FIG. 6 is a block diagram of a conventional used appliance discrimination system.

[Explanation of symbols]

 5 supply flow path 6 flow rate measurement section 7 detection section 8 control section 9 judgment section

Claims (6)

[Claims] In a fluid piping system for supplying a fluid to a plurality of appliances from one supply passage, a flow measurement unit disposed in the supply passage, the appliance use start detection unit, and a flow measurement unit.
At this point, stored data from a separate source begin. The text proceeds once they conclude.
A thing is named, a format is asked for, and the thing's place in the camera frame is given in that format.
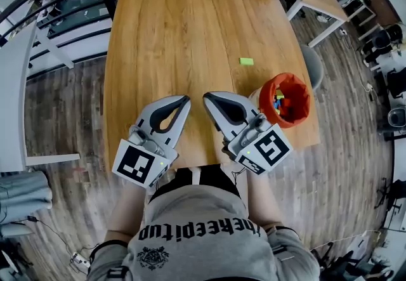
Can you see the grey printed t-shirt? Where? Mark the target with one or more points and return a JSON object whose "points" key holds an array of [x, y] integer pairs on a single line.
{"points": [[203, 241]]}

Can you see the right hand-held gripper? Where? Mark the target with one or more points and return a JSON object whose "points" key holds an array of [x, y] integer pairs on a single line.
{"points": [[269, 146]]}

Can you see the grey chair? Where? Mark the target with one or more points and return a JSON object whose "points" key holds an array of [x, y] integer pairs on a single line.
{"points": [[312, 67]]}

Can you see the black trousers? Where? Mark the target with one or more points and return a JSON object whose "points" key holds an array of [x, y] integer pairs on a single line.
{"points": [[206, 178]]}

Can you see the person's right forearm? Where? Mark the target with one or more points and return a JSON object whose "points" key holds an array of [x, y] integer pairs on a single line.
{"points": [[263, 200]]}

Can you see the silver round device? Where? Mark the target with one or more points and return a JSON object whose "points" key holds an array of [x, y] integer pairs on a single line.
{"points": [[397, 116]]}

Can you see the light green block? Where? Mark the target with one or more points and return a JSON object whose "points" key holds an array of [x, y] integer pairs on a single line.
{"points": [[246, 61]]}

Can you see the white power strip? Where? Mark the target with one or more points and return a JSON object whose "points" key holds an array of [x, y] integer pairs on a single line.
{"points": [[81, 260], [369, 87]]}

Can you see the person's left forearm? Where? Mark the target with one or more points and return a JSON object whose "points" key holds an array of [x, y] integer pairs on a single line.
{"points": [[127, 213]]}

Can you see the white bucket with orange liner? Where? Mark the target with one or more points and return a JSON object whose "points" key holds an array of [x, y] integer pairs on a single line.
{"points": [[298, 92]]}

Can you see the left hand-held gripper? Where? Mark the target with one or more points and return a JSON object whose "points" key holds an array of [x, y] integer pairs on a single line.
{"points": [[136, 162]]}

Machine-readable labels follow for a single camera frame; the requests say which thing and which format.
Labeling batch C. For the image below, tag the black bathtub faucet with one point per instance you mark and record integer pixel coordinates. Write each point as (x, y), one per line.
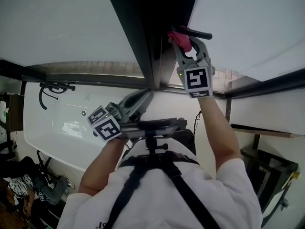
(42, 96)

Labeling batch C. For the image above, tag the brown wooden cabinet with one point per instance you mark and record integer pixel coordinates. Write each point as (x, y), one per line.
(15, 113)

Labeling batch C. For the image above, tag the chrome bathtub overflow cap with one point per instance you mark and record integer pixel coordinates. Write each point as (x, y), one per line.
(83, 113)

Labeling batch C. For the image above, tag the black chest-mounted phone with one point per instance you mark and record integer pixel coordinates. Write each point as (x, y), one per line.
(152, 128)

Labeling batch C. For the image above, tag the white bottle green mark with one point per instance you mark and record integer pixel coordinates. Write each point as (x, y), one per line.
(3, 111)

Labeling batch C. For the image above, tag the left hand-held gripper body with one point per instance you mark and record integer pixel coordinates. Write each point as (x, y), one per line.
(106, 129)

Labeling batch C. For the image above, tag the black trousers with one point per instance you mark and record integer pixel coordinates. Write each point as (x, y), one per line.
(187, 139)

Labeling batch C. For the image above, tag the black metal rack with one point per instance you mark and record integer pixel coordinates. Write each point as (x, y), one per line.
(262, 166)

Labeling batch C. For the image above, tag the black chest harness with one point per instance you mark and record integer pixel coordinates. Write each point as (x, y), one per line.
(186, 190)

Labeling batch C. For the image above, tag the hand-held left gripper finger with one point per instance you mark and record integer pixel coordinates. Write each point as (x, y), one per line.
(143, 105)
(127, 99)

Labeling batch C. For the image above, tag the person's left forearm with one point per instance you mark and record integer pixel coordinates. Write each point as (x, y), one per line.
(102, 170)

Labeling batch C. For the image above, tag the person's right forearm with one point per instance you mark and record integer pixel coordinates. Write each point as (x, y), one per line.
(214, 132)

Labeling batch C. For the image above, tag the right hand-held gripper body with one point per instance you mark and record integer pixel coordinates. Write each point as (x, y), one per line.
(197, 80)

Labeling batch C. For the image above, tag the white bathtub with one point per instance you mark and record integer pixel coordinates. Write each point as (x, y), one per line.
(47, 132)

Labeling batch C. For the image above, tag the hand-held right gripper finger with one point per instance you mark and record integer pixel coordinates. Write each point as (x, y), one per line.
(182, 58)
(202, 49)

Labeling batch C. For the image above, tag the pink cleaning cloth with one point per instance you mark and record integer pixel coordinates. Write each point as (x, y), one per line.
(178, 38)

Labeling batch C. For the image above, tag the frosted glass panel black frame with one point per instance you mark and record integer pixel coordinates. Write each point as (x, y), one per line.
(59, 20)

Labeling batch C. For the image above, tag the person in white shirt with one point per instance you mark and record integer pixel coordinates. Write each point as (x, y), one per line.
(155, 199)

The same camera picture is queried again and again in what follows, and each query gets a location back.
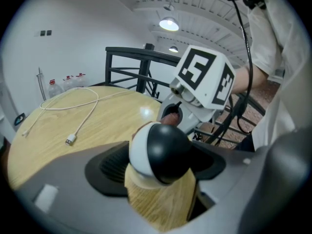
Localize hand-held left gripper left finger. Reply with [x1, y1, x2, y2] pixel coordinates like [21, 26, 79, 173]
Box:
[14, 141, 157, 234]

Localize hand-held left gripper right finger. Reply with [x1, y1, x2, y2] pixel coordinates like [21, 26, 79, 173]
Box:
[175, 127, 312, 234]

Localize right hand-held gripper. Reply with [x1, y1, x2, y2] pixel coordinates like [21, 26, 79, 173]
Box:
[159, 45, 236, 135]

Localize white and black camera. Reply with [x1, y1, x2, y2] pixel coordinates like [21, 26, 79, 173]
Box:
[128, 121, 192, 186]

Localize person's right forearm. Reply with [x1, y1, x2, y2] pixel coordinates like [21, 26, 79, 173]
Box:
[230, 64, 269, 95]

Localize person's black trousers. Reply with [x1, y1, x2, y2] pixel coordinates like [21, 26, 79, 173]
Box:
[238, 134, 255, 152]

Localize round wooden side table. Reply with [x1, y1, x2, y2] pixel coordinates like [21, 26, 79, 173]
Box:
[7, 85, 195, 232]

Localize black metal stair railing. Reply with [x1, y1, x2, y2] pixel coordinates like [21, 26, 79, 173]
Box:
[88, 42, 267, 146]

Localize clear water jug red label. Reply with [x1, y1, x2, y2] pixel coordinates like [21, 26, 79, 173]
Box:
[47, 79, 65, 98]
[74, 72, 87, 88]
[62, 75, 75, 91]

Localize grey metal pole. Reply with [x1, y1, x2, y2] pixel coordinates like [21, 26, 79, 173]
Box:
[36, 66, 47, 102]

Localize person's white shirt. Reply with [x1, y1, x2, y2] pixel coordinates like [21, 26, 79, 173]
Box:
[245, 0, 312, 154]

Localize white charging cable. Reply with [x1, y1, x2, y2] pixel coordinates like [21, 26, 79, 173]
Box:
[21, 86, 133, 147]

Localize thick black cable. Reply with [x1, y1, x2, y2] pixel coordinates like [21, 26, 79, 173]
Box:
[228, 0, 254, 135]

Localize wall switch panel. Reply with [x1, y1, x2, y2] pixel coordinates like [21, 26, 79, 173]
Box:
[34, 29, 53, 38]

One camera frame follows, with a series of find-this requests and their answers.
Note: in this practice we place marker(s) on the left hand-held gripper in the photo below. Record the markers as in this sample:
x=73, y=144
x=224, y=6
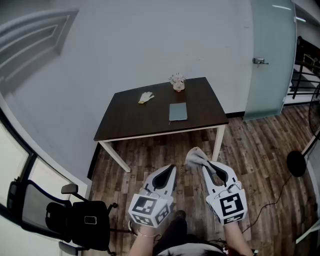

A used appliance discriminating system comprising a control unit and a determining unit for identifying an appliance to be used based on a signal from the flow rate measuring unit. 2. The used appliance discriminating system according to claim 1, wherein the flow rate measuring unit comprises an ultrasonic flow meter. 3. The used appliance discrimination system according to claim 1, wherein the used appliance start detecting unit uses a signal of a physical quantity. 4. The used appliance discriminating system according to claim 1, wherein the used appliance start detecting unit uses a flow signal of the flow measuring unit. 5. The used appliance discriminating system according to claim 1, wherein the control unit increases the frequency of measurement. 6. The used appliance discriminating system according to claim 2, wherein the control section reduces the number of sing-arounds.